China Test Markets May Help Set Emission Cuts, GreenStream SaysMathew Carr
Karl Upston-Hooper, general counsel at GreenStream Network Plc in Helsinki, comments on emissions trading in China, including the nation’s seven test carbon markets and offsetting program called China Certified Emission Reductions, or CCERs. He spoke by phone on June 14. China started today its first test carbon market in Shenzhen.
On how China will use its test markets to help determine a trajectory for its own emissions output after 2020:
China negotiators will travel to a key United Nations climate conference in Paris near the end of 2015 “knowing what they can achieve. Environmental problems are a potential disruption to social harmony. The government knows it.”

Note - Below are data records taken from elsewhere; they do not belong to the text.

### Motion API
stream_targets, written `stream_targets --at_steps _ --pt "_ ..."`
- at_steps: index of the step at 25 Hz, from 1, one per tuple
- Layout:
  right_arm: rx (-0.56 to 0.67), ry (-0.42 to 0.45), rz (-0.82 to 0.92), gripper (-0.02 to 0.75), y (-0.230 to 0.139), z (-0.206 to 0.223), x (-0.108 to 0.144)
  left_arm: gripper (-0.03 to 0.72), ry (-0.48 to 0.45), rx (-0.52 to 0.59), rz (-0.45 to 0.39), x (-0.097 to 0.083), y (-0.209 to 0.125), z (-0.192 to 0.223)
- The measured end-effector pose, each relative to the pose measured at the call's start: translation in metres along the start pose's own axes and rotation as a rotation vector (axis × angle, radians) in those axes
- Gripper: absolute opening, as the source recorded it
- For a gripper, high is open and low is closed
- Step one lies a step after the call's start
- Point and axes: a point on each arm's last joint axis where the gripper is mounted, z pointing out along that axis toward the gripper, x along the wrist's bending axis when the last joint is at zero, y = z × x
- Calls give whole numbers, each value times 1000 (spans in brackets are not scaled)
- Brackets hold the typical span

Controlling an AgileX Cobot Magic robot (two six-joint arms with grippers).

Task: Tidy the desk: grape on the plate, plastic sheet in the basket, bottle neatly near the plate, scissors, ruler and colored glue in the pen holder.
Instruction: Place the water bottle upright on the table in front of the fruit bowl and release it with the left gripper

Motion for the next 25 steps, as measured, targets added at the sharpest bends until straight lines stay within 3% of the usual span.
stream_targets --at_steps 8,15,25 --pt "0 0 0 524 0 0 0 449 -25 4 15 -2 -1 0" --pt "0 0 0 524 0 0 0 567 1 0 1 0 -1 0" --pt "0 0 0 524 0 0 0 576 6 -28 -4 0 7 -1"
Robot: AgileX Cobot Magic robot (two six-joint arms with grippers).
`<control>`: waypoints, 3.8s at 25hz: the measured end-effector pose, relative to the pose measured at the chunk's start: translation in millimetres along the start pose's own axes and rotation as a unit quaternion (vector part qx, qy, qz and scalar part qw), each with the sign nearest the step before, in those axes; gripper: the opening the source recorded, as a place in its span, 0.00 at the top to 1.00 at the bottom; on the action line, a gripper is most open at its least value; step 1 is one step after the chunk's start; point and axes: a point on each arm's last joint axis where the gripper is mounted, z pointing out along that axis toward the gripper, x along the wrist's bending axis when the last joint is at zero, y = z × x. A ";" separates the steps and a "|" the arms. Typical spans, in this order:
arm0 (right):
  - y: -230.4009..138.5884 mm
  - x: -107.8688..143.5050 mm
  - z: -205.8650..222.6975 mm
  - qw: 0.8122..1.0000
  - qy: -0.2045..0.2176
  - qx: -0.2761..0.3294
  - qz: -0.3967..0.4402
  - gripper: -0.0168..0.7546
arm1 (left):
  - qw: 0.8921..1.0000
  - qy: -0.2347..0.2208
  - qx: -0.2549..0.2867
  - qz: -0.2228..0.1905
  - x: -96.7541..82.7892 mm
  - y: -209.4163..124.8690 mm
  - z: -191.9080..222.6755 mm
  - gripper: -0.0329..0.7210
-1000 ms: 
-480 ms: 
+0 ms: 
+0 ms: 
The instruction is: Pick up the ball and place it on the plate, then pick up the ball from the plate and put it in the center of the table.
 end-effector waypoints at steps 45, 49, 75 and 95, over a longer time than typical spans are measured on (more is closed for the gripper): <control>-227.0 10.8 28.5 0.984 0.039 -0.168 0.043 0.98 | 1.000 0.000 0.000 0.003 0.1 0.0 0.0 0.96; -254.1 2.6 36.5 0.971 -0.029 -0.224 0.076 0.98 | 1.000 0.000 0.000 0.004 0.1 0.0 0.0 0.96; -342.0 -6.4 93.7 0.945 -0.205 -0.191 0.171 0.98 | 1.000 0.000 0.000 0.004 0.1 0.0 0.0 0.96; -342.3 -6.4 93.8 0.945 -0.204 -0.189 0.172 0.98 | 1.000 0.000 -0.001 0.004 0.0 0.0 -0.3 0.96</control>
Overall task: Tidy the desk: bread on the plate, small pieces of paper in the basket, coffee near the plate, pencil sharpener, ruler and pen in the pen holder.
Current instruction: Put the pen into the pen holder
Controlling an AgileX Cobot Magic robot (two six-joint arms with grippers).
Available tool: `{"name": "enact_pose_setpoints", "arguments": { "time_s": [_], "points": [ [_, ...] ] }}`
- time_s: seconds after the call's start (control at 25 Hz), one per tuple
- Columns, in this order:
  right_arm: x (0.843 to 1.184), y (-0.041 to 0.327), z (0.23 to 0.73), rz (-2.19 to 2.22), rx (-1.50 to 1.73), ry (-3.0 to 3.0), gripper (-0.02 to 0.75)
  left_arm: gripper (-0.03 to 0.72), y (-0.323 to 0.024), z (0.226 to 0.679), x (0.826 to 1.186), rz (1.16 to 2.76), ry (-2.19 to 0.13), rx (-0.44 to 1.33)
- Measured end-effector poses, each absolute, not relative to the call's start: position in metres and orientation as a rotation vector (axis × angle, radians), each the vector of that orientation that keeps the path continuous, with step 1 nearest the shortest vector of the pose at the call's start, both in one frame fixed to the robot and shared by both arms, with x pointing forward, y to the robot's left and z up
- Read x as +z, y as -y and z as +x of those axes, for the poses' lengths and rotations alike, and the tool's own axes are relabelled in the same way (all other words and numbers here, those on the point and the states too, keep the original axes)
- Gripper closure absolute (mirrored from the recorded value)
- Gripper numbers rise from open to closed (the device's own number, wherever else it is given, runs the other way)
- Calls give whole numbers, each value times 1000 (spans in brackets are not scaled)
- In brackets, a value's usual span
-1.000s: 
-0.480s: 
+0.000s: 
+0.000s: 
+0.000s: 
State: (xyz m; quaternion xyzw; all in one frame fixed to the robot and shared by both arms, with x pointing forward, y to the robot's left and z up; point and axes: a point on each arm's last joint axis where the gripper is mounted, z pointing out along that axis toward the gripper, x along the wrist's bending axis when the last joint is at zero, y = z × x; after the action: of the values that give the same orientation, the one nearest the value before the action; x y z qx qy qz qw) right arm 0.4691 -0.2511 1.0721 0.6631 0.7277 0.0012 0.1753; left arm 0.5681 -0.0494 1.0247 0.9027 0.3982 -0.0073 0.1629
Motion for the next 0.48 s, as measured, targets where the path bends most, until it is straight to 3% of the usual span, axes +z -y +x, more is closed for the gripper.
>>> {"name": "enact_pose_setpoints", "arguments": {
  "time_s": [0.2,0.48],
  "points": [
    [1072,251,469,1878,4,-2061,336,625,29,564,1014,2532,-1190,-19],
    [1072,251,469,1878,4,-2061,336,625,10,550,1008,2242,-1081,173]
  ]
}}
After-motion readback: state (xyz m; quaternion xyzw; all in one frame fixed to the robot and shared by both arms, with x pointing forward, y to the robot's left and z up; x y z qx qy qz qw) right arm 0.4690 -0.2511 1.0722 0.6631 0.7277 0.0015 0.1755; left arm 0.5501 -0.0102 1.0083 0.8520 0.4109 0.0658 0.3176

On whether China is genuinely embracing carbon markets:
“I don’t think it’s a sham or a facade. I’ve got a very positive impression of Shenzhen’s program.” The test programs “are not going to burst into life as a liquid, functioning market.”
On China’s preference for spot trading:
“The problem with having a spot market is you have no long-term price signals. I can’t lock in the price of carbon. In the EU, I can hedge.”
China will face setbacks as it sets up a system that links its programs, transitions to a national market and allows outside traders to participate, Upston-Hooper said.
GreenStream expects it may after about 2015 be able to sell some of the 3 million metric tons of CCERs it’s already arranged to buy to emitters including in Shenzhen, Upston-Hooper said. CCERs will become “a currency that links the pilots. We’re a firm believer there will be in due course a functioning carbon market in China.”